Things changed after Emmas early death. I moved to my father who lived Yokohama and shut out everything that reminded me of her even in the slightest. One of those things being Takashi and all of my other friends. He and Kazutora were the only ones that I told that I was leaving. I changed my number a few days later and deleted all my social media accounts so no matter how hard he tried, he couldn't contact me. I cut off everyone and everything without another word. There was only one who'd had any possible means of contacting me and that was Kazutora.

Aside from him, no one could reach me, no one knew what was going on. I just ran away. Once I had moved to Yokohama, I started overworking myself.
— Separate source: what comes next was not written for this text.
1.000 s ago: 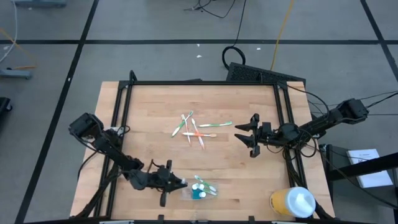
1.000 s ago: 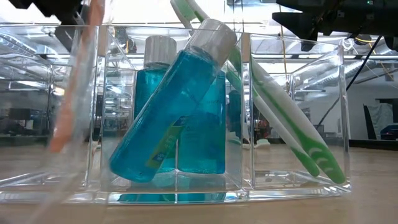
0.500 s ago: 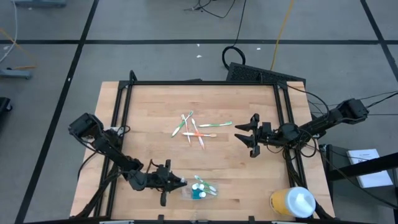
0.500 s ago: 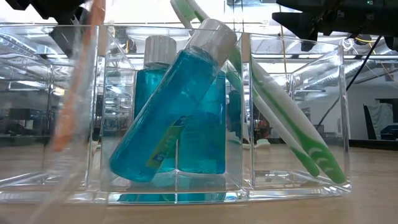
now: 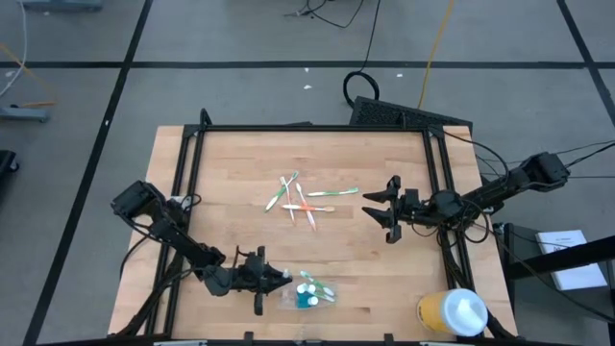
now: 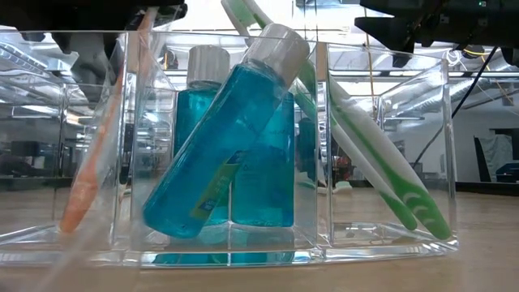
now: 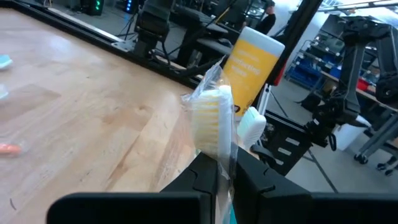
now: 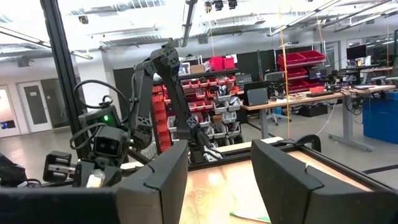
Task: Pick & Place toothbrushing station
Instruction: Put the orange toothbrush into the transparent organizer, then put the green toothbrush into the transparent organizer
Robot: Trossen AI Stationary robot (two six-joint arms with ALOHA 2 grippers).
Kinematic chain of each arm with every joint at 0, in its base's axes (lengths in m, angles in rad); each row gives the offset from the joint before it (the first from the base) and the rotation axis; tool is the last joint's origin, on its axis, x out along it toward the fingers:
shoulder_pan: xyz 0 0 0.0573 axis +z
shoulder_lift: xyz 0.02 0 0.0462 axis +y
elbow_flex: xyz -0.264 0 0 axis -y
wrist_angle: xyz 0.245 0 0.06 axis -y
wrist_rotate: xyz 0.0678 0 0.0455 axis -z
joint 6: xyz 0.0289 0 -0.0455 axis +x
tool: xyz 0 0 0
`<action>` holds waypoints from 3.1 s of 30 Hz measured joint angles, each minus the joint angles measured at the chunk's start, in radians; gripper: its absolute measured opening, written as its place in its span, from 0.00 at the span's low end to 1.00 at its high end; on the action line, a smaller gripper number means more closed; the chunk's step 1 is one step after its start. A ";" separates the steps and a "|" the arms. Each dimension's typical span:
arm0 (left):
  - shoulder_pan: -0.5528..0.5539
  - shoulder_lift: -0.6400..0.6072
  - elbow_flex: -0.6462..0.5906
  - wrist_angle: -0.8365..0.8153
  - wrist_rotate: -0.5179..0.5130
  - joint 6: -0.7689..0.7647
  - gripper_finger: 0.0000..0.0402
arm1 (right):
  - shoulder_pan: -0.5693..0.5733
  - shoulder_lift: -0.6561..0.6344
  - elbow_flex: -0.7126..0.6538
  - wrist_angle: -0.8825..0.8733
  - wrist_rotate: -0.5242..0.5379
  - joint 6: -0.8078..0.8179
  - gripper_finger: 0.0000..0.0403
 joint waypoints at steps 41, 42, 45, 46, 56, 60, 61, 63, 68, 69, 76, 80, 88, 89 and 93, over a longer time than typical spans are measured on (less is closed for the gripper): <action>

I took on several part time jobs next to school so I'd never have a moment to myself. Always either working or studying. I never wanted to give myself the liberty to think, and still, at nights when I tried to get rest, no matter how exhausted I was, I was still awake for hours until early into the morning. I had tried many things over the years, a lot of tricks to get myself to fall asleep but nothing worked. At times it felt like that was the price I payed for having left and not having helped Emma. I often felt incredible guilt for not having been able to do anything for Emma when she died. I used to tell myself that I was useless. That I did that first aid course for nothing if I couldn't actually do anything when it counted. When I grew older, I realized that I couldn't have possibly helped the situation. There wasn't much to do but to stop the bleeding and bring her to a nearby hospital but it didn't stop me from never giving me a second to myself.

I earned money, finished school with high marks, took on a well paying job and continued to overwork myself. I didn't want to give myself an excuse to think. Seven years later I took all the money I had, put a bit to the side and went traveling. I traveled around the world. Every place I could think of and I stitched. I stitched unique landmarks of every country I saw in the jacket.

Now here I was, at the end of my tour. Ending it in Paris, the city of love. The one Emma wanted to see the most. I tiredly smiled to myself as I finished the last stitch. Every centimetre of the lavender jacket was covered by a Landmark from every country. An incredibly detailed work with worse and better stitches, something that took me twelve years to finish. I calmly made sure it was safe and tight before I severed the string that I had just pulled through the fabric.

As I set the cloth aside, my phone started ringing and I bent over to grab it from the table and answer it. Three years ago, I would've probably left it ringing. Now not anymore. I looked at the caller ID 'Kazu'. Kazutora was the only one whom I left my phone number. I'm not sure why I did it, I think I just wanted a back button, just in case, and thought that if, then I'll give it to someone who can't easily communicate, since he was in prison.

"Hello" I answered the call. "Hi (Y/n)" Kazutora said. "What's up?" I asked. "You're at end station now huh?" the edges of my mouth curled up slightly. "Yeah... I don't know what to do with myself now" I explained. "You can come work in the pet shop part time just like me, I'm sure Chifuyu would be happy about some more company" I shook my head lightly "No, I don't think I'm going to work in a pet shop but thanks. I think.. I might do something else in particular but I'm not sure yet" I eyed the jacket that was folded on the table. "I'm going back to Japan now. I don't have anywhere else to go" I looked up in the sky. Stars were shining brightly in the dark sky. I wondered if Emma was one of those stars.